Excerpts from a dataset
==*==
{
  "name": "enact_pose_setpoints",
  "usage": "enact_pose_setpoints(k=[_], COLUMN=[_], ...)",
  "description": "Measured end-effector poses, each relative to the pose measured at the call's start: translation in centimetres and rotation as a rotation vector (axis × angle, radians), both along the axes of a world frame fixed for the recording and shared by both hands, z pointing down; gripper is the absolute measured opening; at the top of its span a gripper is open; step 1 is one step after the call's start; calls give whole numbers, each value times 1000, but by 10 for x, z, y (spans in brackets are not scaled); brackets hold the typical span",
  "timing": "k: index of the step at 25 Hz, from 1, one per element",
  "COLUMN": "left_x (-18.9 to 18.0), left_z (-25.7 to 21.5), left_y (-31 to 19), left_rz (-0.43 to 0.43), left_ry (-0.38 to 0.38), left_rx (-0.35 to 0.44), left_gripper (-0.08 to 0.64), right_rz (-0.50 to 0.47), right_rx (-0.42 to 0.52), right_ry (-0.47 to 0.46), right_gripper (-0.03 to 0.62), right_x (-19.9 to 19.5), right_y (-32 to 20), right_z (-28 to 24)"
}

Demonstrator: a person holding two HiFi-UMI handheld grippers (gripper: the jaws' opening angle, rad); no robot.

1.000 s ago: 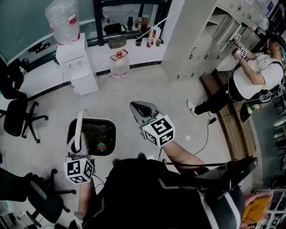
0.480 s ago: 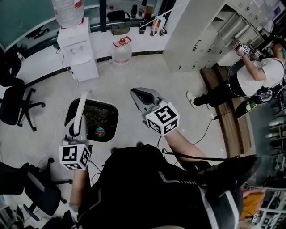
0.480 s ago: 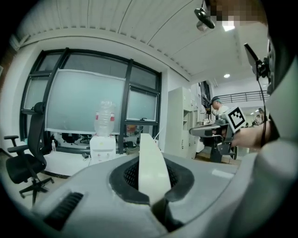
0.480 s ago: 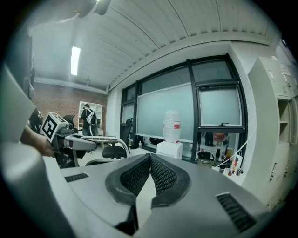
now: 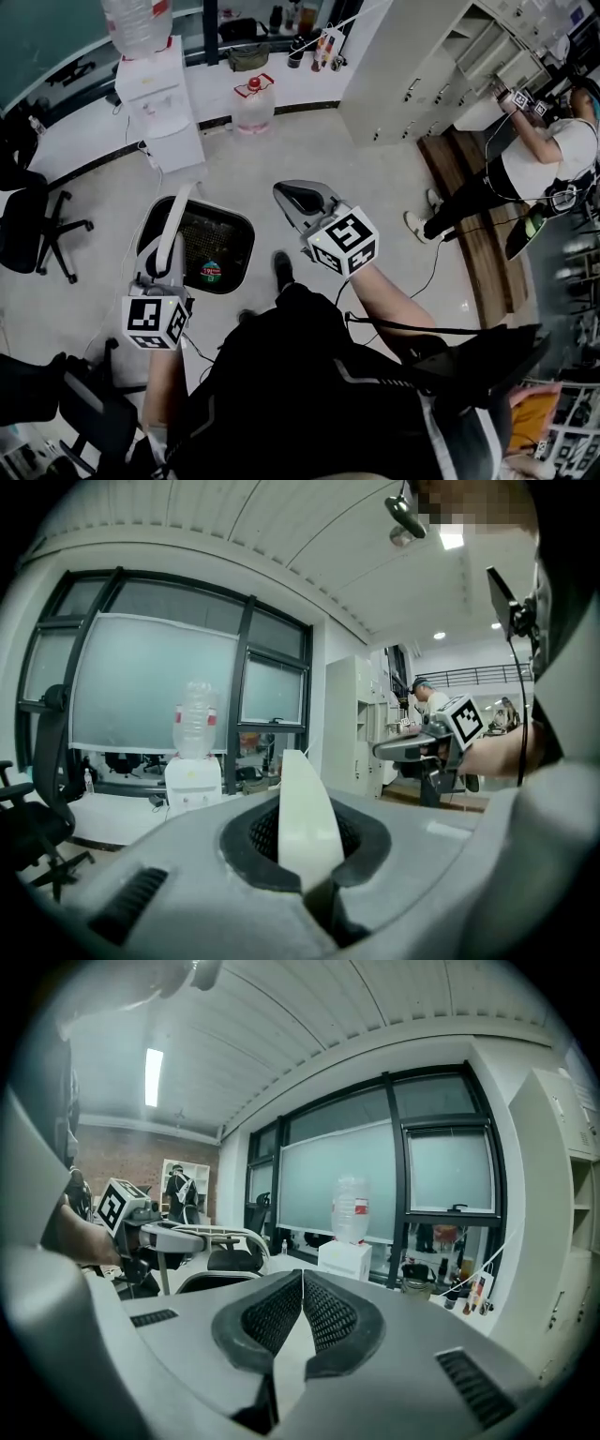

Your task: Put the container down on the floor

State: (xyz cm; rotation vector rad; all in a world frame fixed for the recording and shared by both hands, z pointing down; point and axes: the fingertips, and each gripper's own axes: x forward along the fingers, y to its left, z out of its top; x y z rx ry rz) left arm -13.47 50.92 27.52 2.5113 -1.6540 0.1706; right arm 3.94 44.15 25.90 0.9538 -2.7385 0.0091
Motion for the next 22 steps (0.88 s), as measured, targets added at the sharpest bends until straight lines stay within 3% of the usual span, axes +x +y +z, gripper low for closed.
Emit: enact_pose_setpoints(k=[22], left_x=[33], left_z=[-17], left_y=[-190], left_rz=[-67], left_ry=[-21], left_rx=[-50], left_gripper=[9], right_rz=[-87], right_rx=[-2], right_ry=[-92], right_gripper=[6], right_x=[36], right_y=[-202], right_z=[-6])
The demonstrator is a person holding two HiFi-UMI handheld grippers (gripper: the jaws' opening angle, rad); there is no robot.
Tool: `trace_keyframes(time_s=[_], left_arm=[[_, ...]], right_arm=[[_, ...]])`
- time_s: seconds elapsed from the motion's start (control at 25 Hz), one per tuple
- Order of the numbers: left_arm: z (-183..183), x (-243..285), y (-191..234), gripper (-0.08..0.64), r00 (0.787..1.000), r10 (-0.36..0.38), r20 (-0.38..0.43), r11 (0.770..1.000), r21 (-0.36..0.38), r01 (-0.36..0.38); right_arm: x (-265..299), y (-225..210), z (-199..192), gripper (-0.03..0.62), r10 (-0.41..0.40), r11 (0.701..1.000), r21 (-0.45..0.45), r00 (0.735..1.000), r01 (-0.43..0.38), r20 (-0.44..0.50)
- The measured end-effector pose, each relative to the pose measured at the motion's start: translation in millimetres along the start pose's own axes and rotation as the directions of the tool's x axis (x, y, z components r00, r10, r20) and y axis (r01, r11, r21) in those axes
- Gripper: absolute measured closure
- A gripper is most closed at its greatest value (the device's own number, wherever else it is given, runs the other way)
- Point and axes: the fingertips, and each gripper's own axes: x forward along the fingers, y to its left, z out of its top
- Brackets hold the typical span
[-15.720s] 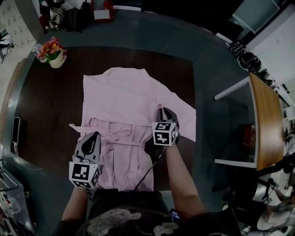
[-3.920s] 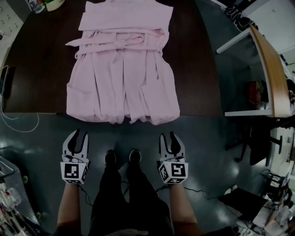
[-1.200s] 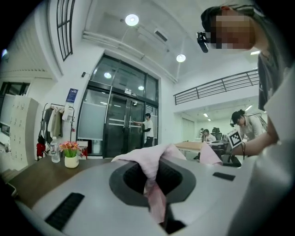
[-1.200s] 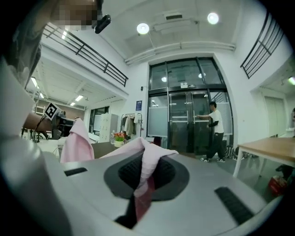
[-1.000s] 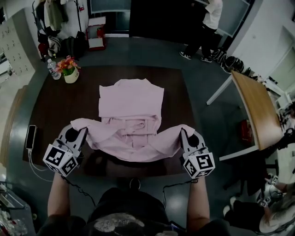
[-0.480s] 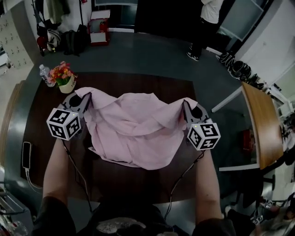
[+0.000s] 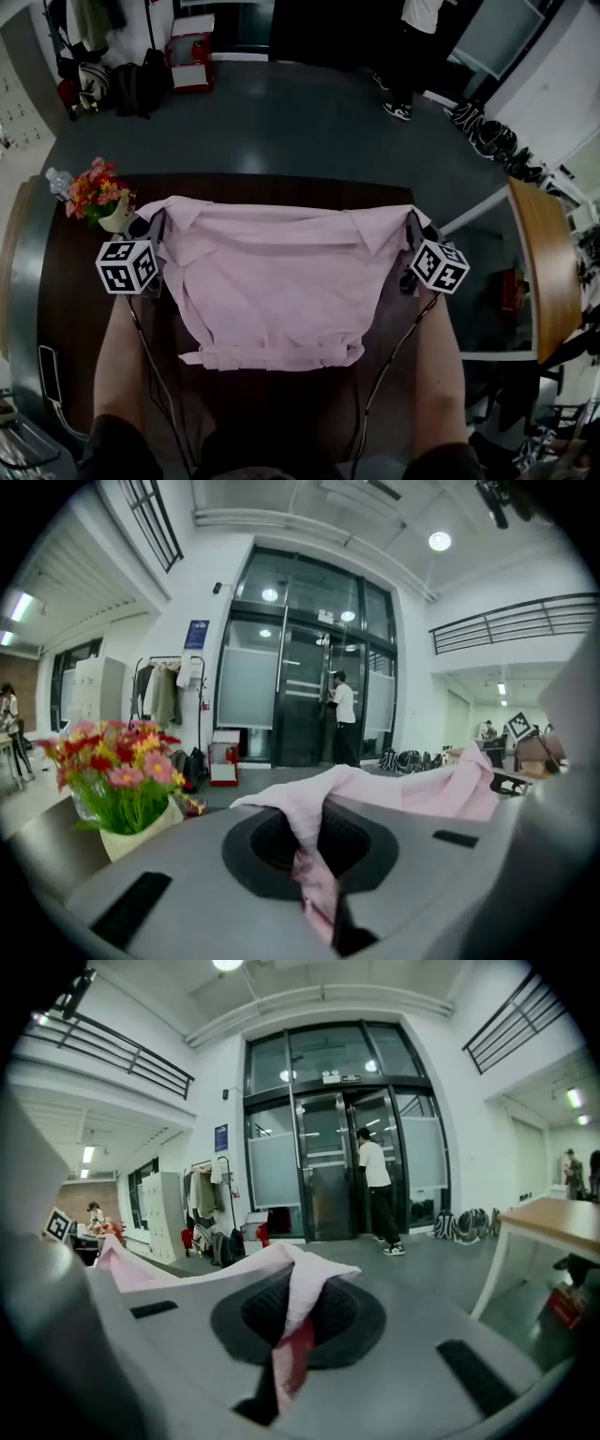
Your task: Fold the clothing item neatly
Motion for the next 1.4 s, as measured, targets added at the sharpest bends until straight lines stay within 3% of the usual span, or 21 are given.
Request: trace_keyframes(time_s=[0.16, 0.36, 0.44, 0.56, 0.64, 0.72, 0.84, 0.96, 1.04, 1.2, 1.4], left_arm=[[-48, 33, 23, 0.535, 0.993, 0.038, -0.116, 0.999, -0.002, -0.038], [-77, 56, 22, 0.535, 0.973, 0.042, -0.226, 0.998, 0.062, -0.029], [-82, 59, 22, 0.535, 0.969, 0.062, -0.241, 0.991, 0.130, -0.031], [-88, 59, 21, 0.529, 0.964, 0.083, -0.253, 0.974, 0.224, -0.026], [-92, 55, 20, 0.472, 0.958, 0.079, -0.274, 0.972, 0.234, -0.013], [-97, 50, 22, 0.351, 0.948, 0.076, -0.309, 0.971, 0.240, 0.000], [-101, 40, 27, 0.310, 0.936, 0.095, -0.339, 0.967, 0.253, -0.007], [-91, 21, 24, 0.307, 0.947, 0.114, -0.299, 0.971, 0.233, -0.044], [-77, 4, 7, 0.307, 0.964, 0.097, -0.250, 0.976, 0.213, -0.043], [-47, -39, -62, 0.307, 0.984, -0.051, -0.168, 0.989, 0.131, 0.074], [3, -114, -155, 0.319, 0.983, -0.181, -0.010, 0.982, 0.060, 0.181]], right_arm=[[34, -19, -43, 0.591, -0.048, 0.997, 0.049, 0.996, 0.051, -0.069], [61, -27, -82, 0.590, -0.118, 0.992, -0.073, 0.977, 0.107, -0.177], [69, -28, -95, 0.584, -0.150, 0.987, -0.081, 0.967, 0.136, -0.206], [76, -27, -109, 0.484, -0.155, 0.987, -0.080, 0.958, 0.140, -0.240], [75, -28, -113, 0.433, -0.155, 0.987, -0.076, 0.956, 0.140, -0.248], [69, -30, -114, 0.413, -0.154, 0.988, -0.062, 0.958, 0.143, -0.244], [56, -29, -114, 0.411, -0.147, 0.989, -0.047, 0.962, 0.140, -0.229], [32, -17, -100, 0.413, -0.152, 0.987, -0.080, 0.975, 0.141, -0.160], [14, 3, -84, 0.413, -0.110, 0.992, -0.077, 0.989, 0.103, -0.097], [-36, 57, -43, 0.413, 0.020, 0.998, -0.067, 0.999, -0.018, 0.037], [-125, 118, 9, 0.416, 0.152, 0.986, -0.097, 0.965, -0.134, 0.215]])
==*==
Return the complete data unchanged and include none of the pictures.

### Response to this exercise
{
  "name": "enact_pose_setpoints",
  "usage": "enact_pose_setpoints(k=[_], COLUMN=[_], ...)",
  "description": "Measured end-effector poses, each relative to the pose measured at the call's start: translation in centimetres and rotation as a rotation vector (axis × angle, radians), both along the axes of a world frame fixed for the recording and shared by both hands, z pointing down; gripper is the absolute measured opening; at the top of its span a gripper is open; step 1 is one step after the call's start; calls give whole numbers, each value times 1000, but by 10 for x, z, y (spans in brackets are not scaled); brackets hold the typical span",
  "timing": "k: index of the step at 25 Hz, from 1, one per element",
  "COLUMN": "left_x (-18.9 to 18.0), left_z (-25.7 to 21.5), left_y (-31 to 19), left_rz (-0.43 to 0.43), left_ry (-0.38 to 0.38), left_rx (-0.35 to 0.44), left_gripper (-0.08 to 0.64), right_rz (-0.50 to 0.47), right_rx (-0.42 to 0.52), right_ry (-0.47 to 0.46), right_gripper (-0.03 to 0.62), right_x (-19.9 to 19.5), right_y (-32 to 20), right_z (-28 to 24)"
}

Demonstrator: a person holding two HiFi-UMI handheld grippers (gripper: the jaws' opening angle, rad); no robot.

1.000 s ago: 
0.480 s ago: 
0.480 s ago: 
0.480 s ago: 
now: 

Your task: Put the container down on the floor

State: (xyz cm; rotation vector rad; all in a world frame fixed for the recording and shared by both hands, z pointing down; point and axes: the fingertips, and each gripper's own axes: x forward along the fingers, y to its left, z out of its top; x y z rx ry rz) left arm -13.47 50.92 27.52 2.5113 -1.6540 0.1706; right arm 3.94 44.15 25.90 0.9538 -2.7385 0.0091
Motion for the next 22 steps (0.88 s), as measured, targets added at the sharpest bends until straight lines stay within 3% of the usual span, axes +x +y +z, gripper low for closed.
Emit: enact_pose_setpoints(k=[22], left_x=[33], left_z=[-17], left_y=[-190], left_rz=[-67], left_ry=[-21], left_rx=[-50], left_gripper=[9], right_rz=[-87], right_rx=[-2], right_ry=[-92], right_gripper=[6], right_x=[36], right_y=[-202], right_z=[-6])
The demonstrator is a person holding two HiFi-UMI handheld grippers (gripper: the jaws' opening angle, rad); there is no robot.
Tool: `trace_keyframes(time_s=[_], left_arm=[[_, ...]], right_arm=[[_, ...]])`
- time_s: seconds elapsed from the motion's start (control at 25 Hz), one per tuple
- Order of the numbers: left_arm: z (-183..183), x (-243..285), y (-191..234), gripper (-0.08..0.64), r00 (0.787..1.000), r10 (-0.36..0.38), r20 (-0.38..0.43), r11 (0.770..1.000), r21 (-0.36..0.38), r01 (-0.36..0.38); right_arm: x (-265..299), y (-225..210), z (-199..192), gripper (-0.03..0.62), r10 (-0.41..0.40), r11 (0.701..1.000), r21 (-0.45..0.45), r00 (0.735..1.000), r01 (-0.43..0.38), r20 (-0.44..0.50)
- The measured end-effector pose, each relative to the pose measured at the motion's start: translation in millimetres along the start pose's own axes and rotation as the directions of the tool's x axis (x, y, z components r00, r10, r20) and y axis (r01, r11, r21) in those axes
- Gripper: absolute measured closure
- A gripper is most closed at its greatest value (the device's own number, wherever else it is given, runs the other way)
- Point and axes: the fingertips, and each gripper's own axes: x forward along the fingers, y to its left, z out of its top
- Brackets hold the typical span
[-15.720s] 
[-3.920s] 
[-1.200s] 
[-1.200s] 
[-1.000s] 
[-0.480s] 
[+0.000s] 
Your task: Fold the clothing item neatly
Motion for the next 1.4 s, as measured, targets added at the sharpest bends until straight lines stay within 3% of the usual span, or 21 are given.
Request: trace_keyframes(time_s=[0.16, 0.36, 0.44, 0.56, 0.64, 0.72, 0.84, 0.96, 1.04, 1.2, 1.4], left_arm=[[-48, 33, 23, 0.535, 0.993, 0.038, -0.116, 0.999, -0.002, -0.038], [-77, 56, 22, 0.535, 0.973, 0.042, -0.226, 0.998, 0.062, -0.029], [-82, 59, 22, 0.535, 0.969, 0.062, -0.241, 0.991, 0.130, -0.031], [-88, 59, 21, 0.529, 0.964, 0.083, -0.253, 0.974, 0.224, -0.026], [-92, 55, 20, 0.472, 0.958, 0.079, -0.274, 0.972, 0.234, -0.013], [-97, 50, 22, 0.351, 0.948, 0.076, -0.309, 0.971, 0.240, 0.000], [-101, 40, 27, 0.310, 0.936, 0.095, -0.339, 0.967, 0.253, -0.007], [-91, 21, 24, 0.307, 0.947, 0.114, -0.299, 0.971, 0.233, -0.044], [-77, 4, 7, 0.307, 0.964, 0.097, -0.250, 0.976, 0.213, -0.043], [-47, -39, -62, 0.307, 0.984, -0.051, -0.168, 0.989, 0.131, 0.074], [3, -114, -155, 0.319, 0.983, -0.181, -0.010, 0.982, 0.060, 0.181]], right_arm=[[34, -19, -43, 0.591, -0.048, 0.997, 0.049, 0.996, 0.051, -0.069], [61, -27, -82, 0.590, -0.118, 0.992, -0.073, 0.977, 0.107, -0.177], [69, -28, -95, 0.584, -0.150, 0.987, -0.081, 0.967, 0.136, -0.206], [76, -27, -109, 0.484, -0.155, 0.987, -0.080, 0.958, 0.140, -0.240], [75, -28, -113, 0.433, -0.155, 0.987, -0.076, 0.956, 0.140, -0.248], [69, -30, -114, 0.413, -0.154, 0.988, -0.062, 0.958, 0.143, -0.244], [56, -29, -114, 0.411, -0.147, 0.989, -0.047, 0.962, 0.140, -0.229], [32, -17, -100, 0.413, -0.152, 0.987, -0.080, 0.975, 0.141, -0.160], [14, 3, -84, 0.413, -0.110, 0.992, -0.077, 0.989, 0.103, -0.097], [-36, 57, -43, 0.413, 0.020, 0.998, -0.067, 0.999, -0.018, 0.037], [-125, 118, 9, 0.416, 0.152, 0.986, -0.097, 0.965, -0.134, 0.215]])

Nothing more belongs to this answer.